The top 10 authors contributed a total of 523 publications in this field. Desloovere K with the most publications (65), TC (1309), and CPP (20.14), followed by Becher JG with publications (64), TC (1638), and CPP (25.59). Graham HK, with publications (64), has the highest TC (4042) and CPP (63.16) (Table 3). As shown in Fig 5, the top 5 authors with the largest TLS were as follows: Desloovere K (256), Molenaers G (180), Becher JG (179), Dreher T (129), and Harlaar J (104). The connections between authors from different countries are inadequate.

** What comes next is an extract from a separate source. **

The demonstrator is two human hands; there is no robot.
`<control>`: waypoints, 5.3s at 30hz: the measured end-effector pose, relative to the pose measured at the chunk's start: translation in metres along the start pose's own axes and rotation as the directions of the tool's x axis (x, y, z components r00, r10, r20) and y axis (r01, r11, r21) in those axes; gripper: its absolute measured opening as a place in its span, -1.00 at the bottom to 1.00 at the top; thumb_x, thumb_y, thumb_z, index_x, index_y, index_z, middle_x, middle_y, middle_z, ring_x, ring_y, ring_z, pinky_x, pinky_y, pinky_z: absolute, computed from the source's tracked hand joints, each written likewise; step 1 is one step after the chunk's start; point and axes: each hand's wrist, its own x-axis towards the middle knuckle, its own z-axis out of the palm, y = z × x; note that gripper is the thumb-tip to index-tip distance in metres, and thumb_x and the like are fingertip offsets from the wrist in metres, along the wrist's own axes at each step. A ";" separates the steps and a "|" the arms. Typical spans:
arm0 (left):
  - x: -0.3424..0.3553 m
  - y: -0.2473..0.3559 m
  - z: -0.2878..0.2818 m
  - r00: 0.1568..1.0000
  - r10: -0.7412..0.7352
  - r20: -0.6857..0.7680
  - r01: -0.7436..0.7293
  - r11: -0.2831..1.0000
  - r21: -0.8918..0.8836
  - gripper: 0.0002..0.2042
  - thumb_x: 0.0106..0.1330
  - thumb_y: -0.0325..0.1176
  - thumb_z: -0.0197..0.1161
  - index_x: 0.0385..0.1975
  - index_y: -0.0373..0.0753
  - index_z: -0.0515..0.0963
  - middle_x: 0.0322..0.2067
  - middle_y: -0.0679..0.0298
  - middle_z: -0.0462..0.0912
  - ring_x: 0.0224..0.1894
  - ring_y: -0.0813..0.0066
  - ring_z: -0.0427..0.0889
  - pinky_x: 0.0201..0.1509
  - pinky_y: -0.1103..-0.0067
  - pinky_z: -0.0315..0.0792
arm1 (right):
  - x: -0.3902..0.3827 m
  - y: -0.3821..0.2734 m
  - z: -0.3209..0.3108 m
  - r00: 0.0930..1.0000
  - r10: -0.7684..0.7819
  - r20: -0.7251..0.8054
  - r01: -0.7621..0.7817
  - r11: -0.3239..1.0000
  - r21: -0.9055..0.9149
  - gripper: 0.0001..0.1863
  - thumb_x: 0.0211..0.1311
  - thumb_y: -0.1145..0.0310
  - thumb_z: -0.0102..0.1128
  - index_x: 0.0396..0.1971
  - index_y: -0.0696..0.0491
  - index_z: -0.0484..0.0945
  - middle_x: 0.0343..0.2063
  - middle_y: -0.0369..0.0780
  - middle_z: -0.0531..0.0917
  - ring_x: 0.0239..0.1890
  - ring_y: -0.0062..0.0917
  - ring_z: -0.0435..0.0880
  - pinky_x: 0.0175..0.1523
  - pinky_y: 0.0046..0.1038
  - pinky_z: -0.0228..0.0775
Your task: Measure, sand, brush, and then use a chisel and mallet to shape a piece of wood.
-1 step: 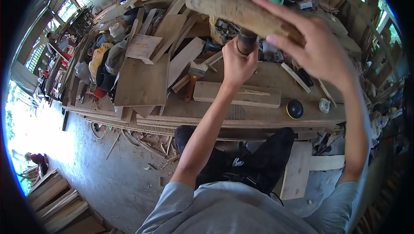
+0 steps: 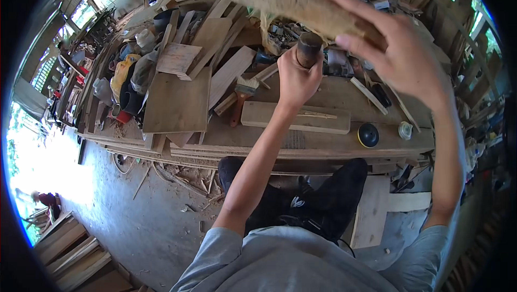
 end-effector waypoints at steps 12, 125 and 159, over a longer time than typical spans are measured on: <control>0.008 -0.003 -0.001 0.998 0.000 0.061 -0.007 0.994 0.107 -0.84 0.30 -0.47 0.35 -0.46 -0.39 0.54 -0.62 0.10 0.54 -0.60 0.38 0.47 -0.36 0.42 0.49 | -0.015 0.001 -0.008 0.980 0.084 0.179 -0.079 0.996 -0.035 -0.26 0.52 0.13 0.27 0.62 -0.15 0.25 0.23 -0.21 0.74 -0.34 -0.60 0.77 -0.09 -0.38 0.66; 0.004 -0.010 -0.005 0.993 -0.102 0.061 0.099 0.994 0.052 -0.84 0.26 -0.47 0.37 -0.46 -0.41 0.54 -0.61 0.02 0.57 -0.59 0.23 0.48 -0.34 0.38 0.50 | -0.065 0.043 -0.018 0.918 0.268 -0.293 -0.088 0.858 0.506 -0.27 0.60 0.17 0.12 0.65 -0.05 0.14 0.39 -0.01 0.54 0.06 -0.37 0.77 -0.10 -0.41 0.75; 0.005 -0.021 -0.011 0.980 -0.188 0.068 0.191 0.981 -0.036 -0.82 0.23 -0.46 0.37 -0.46 -0.41 0.52 -0.62 0.06 0.50 -0.57 0.32 0.41 -0.33 0.38 0.47 | -0.098 0.013 0.019 0.971 0.160 0.179 -0.204 0.942 0.266 -0.22 0.51 0.41 0.21 0.65 0.01 0.13 0.56 -0.01 0.34 0.53 -0.22 0.43 0.55 -0.23 0.24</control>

Table 3 Top 10 most productive authors
Fig. 5
figure 5

A The collaboration network of Authors generated by VOSviewer. B The collaboration network of Authors generated by Citespace

Journals contributions

Table 4 lists the top 10 productive journals involved in this study. Developmental Medicine and child neurology was the most productive journal with 418 publications in the spastic CP field, TC (5099), CPP (12.20), followed by Gait & Posture (196 publications), TC (1779), CPP (9.08), Journal of Pediatric Orthopaedics (137), TC (1254), CPP (9.15). Research in developmental disabilities (90), TC (502), CPP (5.58).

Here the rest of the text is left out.